Bonus. Estimate how this plan actually ends if shipped as written (most likely: slips past 18 months, the cutover weekend fails or is aborted, the program loses funding, and you're left running two systems indefinitely).

Task 7 — Decide: migrate, wrap, refactor, or leave alone¶

Scenario. Four systems, four decisions. For each, choose migrate / wrap / refactor-in-place / leave alone, and justify in one paragraph.

1. A COBOL mainframe banking core: works flawlessly, processes billions, almost no one left who can modify it, but it rarely needs modification.
2. A Python 2 internal tool: Python 2 is EOL (no security patches), the tool handles customer PII, actively developed.
3. A 50k-line Java service that's "ugly" and slow on one endpoint; team knows Java well; traffic is growing but within capacity.
4. A Perl reporting script nobody understands, run weekly, that occasionally produces wrong numbers.

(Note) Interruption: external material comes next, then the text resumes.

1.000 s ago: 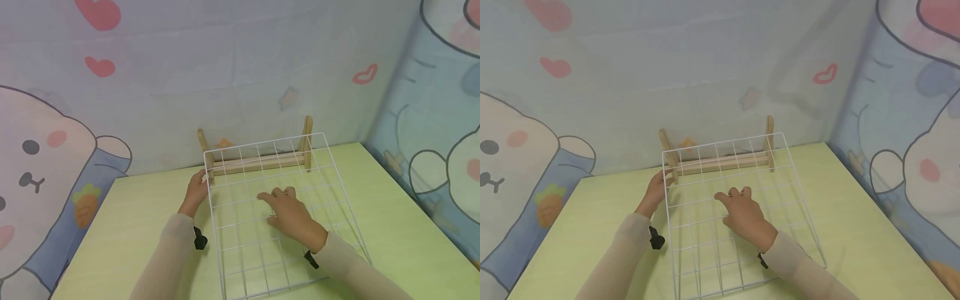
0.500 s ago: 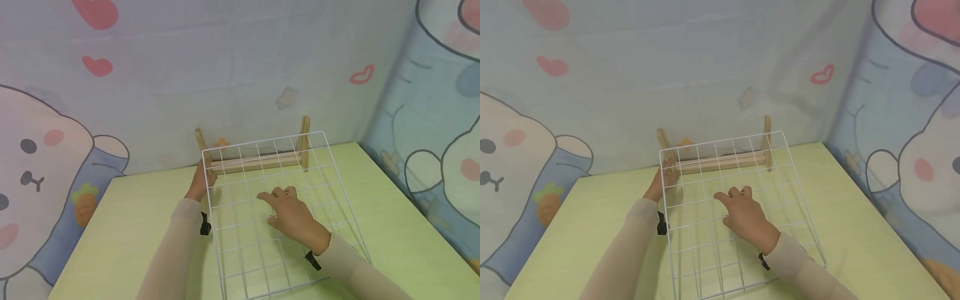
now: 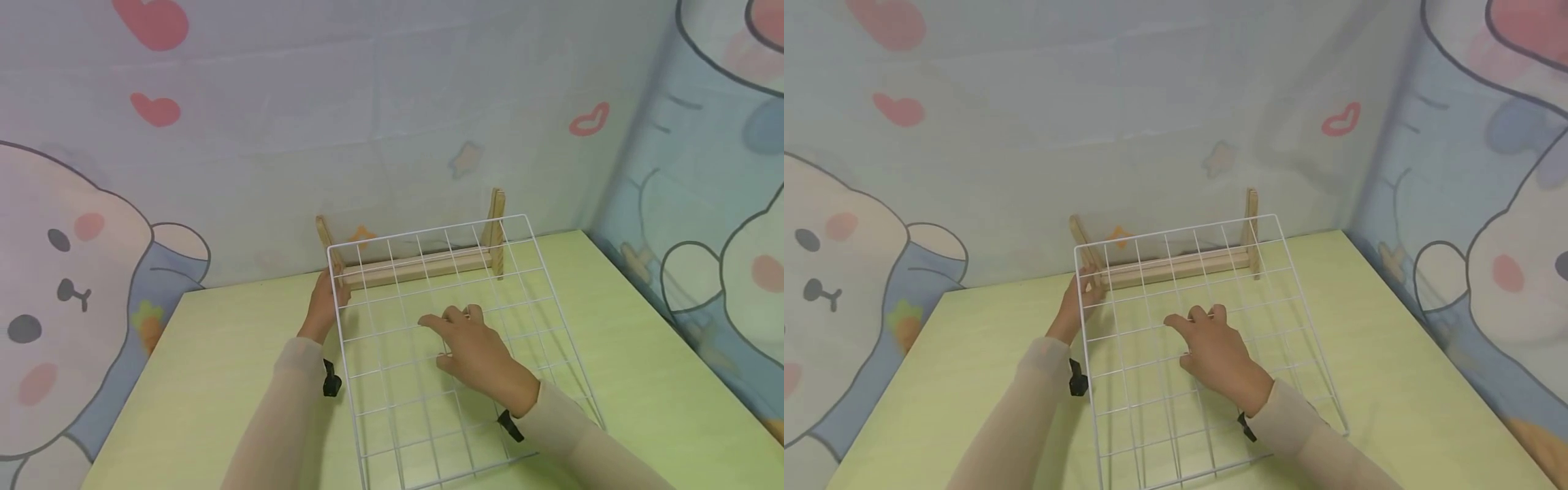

Acceptance. - [ ] (1) Wrap (or leave alone) — do NOT migrate. It works, change is rare, and a rewrite of a flawless billions-scale core is pure downside. Put a clean API/service layer in front if integration is the pain; otherwise leave it. - [ ] (2) Migrate. EOL + PII + active development = the language/runtime itself is a security liability no refactor can fix. This is a textbook justified migration (cf. the real-world Python 2→3 EOL pressure). - [ ] (3) Refactor in place. "Ugly" is design, not language; the team knows Java; profile and fix the one slow endpoint. A migration here would be pure aesthetics — the kill-case scenario. - [ ] (4) Refactor/rewrite the script, not the language — and add tests. The real defect is correctness + comprehension, not Perl. A tiny weekly script is cheap to rewrite with a shadow/diff check against the old output; this is the rare case where a small rewrite is reasonable, but the goal is captured knowledge + correctness, not "escape Perl."

Discussion. The point of this task: the language is the right thing to change in only one of the four (case 2). The others are design, performance, or knowledge problems wearing migration clothing — exactly the discrimination a senior is paid to make.

Summary — how to grade yourself¶

Memorize this: in every one of these exercises the winning move is the same shape — don't migrate unless the language itself is the liability; when you do, go incremental (strangler + shadow + data-first + instant rollback), justify it in business terms, embed it in owning teams without freezing the business, and pre-commit to kill criteria. If your plan has a cutover cliff, a migration team, or end-of-project data migration, you've designed the failure mode, not the migration.